Long-term, these trends are likely to accelerate. Bill Gates envisions that in the future, users will no longer need to visit search engines or even e-commerce sites directly, because their AI will do it for them. "You'll never go to a search site again... You'll never go to Amazon again. Everything will be mediated through your agent.” 

This trend of less web browsing and more AI answers has some major implications on content strategy:

1) TOFU content is less effective: Producing generic long-form TOF content doesn’t make sense any longer; people will get this information from AI chatbots and content summaries instead of web browsing. 

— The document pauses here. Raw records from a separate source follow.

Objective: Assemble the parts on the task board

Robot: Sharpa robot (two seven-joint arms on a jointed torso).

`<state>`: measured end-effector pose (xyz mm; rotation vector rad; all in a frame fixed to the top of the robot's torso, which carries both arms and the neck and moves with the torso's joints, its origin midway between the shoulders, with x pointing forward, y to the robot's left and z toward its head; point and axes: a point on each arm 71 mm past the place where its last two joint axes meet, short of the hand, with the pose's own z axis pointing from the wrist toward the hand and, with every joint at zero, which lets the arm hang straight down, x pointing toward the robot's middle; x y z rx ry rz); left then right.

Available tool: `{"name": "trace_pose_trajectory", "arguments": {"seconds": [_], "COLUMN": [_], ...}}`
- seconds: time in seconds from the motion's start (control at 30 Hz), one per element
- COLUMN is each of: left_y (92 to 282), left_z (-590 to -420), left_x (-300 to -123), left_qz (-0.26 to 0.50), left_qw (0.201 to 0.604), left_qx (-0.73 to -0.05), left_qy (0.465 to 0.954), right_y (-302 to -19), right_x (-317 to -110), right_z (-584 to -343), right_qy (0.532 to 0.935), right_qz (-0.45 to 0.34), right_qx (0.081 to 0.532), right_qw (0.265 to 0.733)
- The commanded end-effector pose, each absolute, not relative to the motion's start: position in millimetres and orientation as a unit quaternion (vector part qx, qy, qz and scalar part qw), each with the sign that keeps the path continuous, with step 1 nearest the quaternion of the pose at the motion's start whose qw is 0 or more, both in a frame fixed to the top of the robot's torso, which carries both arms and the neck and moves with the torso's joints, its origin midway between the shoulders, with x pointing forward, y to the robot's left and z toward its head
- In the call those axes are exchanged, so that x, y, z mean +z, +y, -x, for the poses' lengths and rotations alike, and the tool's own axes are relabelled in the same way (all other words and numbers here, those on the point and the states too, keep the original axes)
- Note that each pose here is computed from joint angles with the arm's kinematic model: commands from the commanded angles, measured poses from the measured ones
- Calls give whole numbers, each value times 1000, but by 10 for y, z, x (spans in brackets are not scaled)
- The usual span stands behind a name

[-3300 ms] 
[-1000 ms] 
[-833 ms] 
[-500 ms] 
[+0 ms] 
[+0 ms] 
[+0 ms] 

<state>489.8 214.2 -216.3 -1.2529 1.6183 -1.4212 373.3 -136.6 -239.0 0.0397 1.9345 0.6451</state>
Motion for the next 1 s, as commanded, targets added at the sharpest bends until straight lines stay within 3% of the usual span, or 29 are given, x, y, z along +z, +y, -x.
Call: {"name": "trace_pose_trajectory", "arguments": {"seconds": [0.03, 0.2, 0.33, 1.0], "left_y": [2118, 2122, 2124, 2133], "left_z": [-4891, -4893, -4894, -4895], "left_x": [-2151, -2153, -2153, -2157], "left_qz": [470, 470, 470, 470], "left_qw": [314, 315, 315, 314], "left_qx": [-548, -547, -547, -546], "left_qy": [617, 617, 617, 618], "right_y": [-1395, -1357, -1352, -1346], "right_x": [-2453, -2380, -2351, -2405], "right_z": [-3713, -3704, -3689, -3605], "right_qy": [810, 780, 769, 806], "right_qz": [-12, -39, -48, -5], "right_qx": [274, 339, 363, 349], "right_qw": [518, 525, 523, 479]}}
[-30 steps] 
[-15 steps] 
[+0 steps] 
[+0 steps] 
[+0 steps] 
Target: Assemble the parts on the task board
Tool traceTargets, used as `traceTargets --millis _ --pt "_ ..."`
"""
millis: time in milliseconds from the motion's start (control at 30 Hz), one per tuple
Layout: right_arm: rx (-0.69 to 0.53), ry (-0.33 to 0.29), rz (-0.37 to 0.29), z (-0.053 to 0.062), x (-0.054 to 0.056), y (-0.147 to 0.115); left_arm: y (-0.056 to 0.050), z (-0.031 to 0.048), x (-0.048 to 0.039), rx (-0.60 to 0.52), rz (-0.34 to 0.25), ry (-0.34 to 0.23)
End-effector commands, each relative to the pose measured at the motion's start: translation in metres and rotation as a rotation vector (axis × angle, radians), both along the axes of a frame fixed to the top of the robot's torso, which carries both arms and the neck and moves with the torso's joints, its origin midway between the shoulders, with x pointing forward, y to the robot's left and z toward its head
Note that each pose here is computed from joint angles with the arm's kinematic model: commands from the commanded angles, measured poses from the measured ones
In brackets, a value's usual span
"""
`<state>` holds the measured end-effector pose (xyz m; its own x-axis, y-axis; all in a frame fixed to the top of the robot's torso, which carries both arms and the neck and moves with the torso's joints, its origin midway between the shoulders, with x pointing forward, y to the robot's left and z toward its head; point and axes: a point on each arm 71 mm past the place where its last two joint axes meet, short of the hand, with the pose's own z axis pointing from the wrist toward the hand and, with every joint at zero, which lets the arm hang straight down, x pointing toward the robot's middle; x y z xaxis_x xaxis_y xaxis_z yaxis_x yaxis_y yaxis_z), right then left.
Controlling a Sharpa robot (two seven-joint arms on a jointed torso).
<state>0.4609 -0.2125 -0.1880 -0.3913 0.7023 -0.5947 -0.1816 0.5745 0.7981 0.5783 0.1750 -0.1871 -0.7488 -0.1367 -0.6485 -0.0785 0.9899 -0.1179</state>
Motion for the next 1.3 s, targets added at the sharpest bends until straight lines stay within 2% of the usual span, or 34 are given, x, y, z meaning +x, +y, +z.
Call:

2) MOFU and BOFU content require greater consistency: It’s crucial that your MOF and BOF content is consistent across channels and communicates your brand’s Unique Value Proposition (UVP) in a way that distinguishes you from the competition. As this fantastic article by data scientist and marketer Chris Penn states:

“In the old days, having irrelevant content wasn't necessarily bad in traditional SEO. In the modern, AI-first era, when someone invokes your name or your brand in AI, the associations that come back are going to be a composite of all the knowledge it has about you, and if there's a lot of irrelevant fluff, you will not have as strong a set of associations with the things you do want to be found for.”

3) Content requires better use case alignment: With traditional SEO, ranking highly on Google was the top priority, and it could often be achieved by indiscriminately stuffing your content with relevant keywords. But, if one’s aim is to get referenced by AI chat bots and search engines, it’s imperative that content is designed to address specific challenges faced by your buyers at particular stages in their buying journey. This requires marketers to develop a deeper understanding of buyer problems and search intent than they have done in the past.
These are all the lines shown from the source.